I discovered my first labyrinth in the 1990s, living on San Francisco’s Russian Hill. One year, I attended a New Year’s event in Grace Cathedral with Bobby McFerrin called “Singing for Your Life.” It was a 24-hour non-stop singing event, where McFerrin and others conducted a choir of any of us who felt like showing up to sing harmonies for as long as we felt like it. From midnight on December 30 to midnight on December 31, it was one non-stop song. There were dozens of us, who walked up, found our part in the harmony and just followed along with whatever the conductor had us do. I sang for 6 hours that day. Exhilarating. On the floor of Grace Cathedral were dozens more people, who had come to walk the church labyrinth. I had never seen this before, and I was captivated and compelled to learn more.

Labyrinths are ancient and magical. The labyrinth on my logo is a 7-course “classical” or Cretan design which dates back to 400-200 BC from the island of Crete. Identical designs exist as part of diverse cultures around the world. 

I soon discovered that there was another labyrinth in the church yard that was open to the public, so I began walking that labyrinth as a sort of walking meditation. I learned that a labyrinth is not like a maze.

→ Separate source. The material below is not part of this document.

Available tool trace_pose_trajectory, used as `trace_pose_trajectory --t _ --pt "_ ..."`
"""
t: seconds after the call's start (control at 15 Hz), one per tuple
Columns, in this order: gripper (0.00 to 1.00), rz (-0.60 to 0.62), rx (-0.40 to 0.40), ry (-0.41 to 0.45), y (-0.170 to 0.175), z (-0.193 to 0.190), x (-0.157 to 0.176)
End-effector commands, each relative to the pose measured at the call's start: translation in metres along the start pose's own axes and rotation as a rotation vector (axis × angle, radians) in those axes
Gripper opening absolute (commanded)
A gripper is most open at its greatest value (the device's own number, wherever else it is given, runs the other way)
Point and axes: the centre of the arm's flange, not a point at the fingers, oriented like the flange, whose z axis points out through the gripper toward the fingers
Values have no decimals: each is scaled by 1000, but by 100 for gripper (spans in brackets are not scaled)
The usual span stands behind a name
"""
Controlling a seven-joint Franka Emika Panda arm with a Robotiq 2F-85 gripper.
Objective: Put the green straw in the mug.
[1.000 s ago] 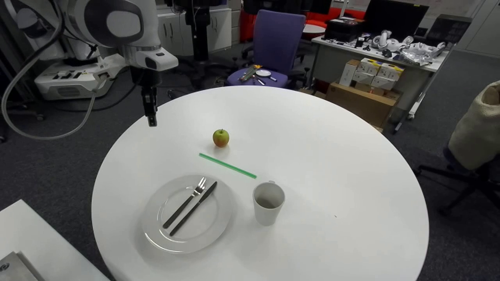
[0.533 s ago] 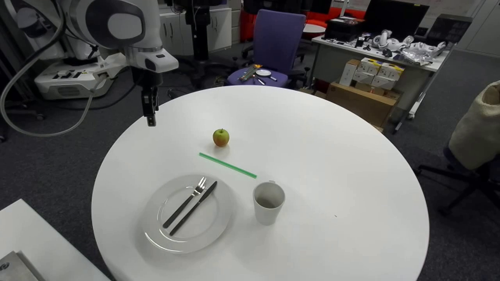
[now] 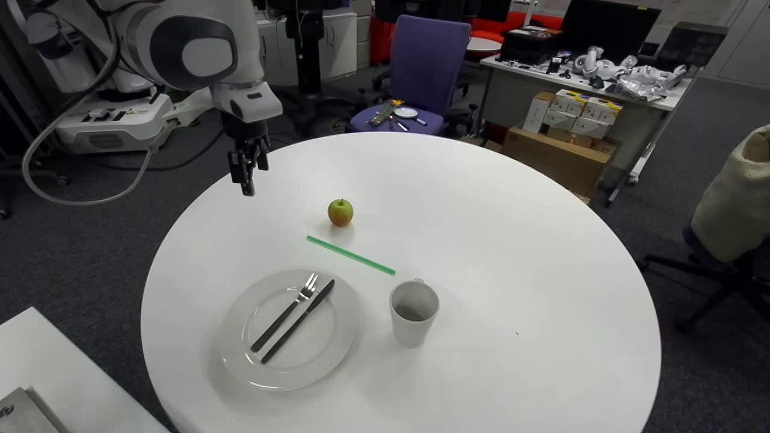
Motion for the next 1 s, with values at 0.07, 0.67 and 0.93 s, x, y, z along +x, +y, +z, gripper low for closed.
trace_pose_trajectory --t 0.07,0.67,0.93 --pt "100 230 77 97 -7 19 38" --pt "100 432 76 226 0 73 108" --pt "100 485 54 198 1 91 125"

A maze has false paths while a labyrinth has only one true path which, if you follow the path, will take you to the center. The center always feels like enlightenment to me. Or truth. Or peace.

As I walked these paths seeking truth and learning and peace inside myself, I felt an easy parallel with my work editing films. The path is always winding and circuitous. We can’t really see from the beginning how we are going to get to that finished film. But we know that if we just keep putting one foot in front of another; if we just keep laying down one edit and then another and another; eventually we will find that true path that leads to a powerful finished film which tells the story we have in our heart. 

And so it came to be that I chose the labyrinth as a visual symbol for Shirley Thompson Editorial, the vessel which holds my life’s work.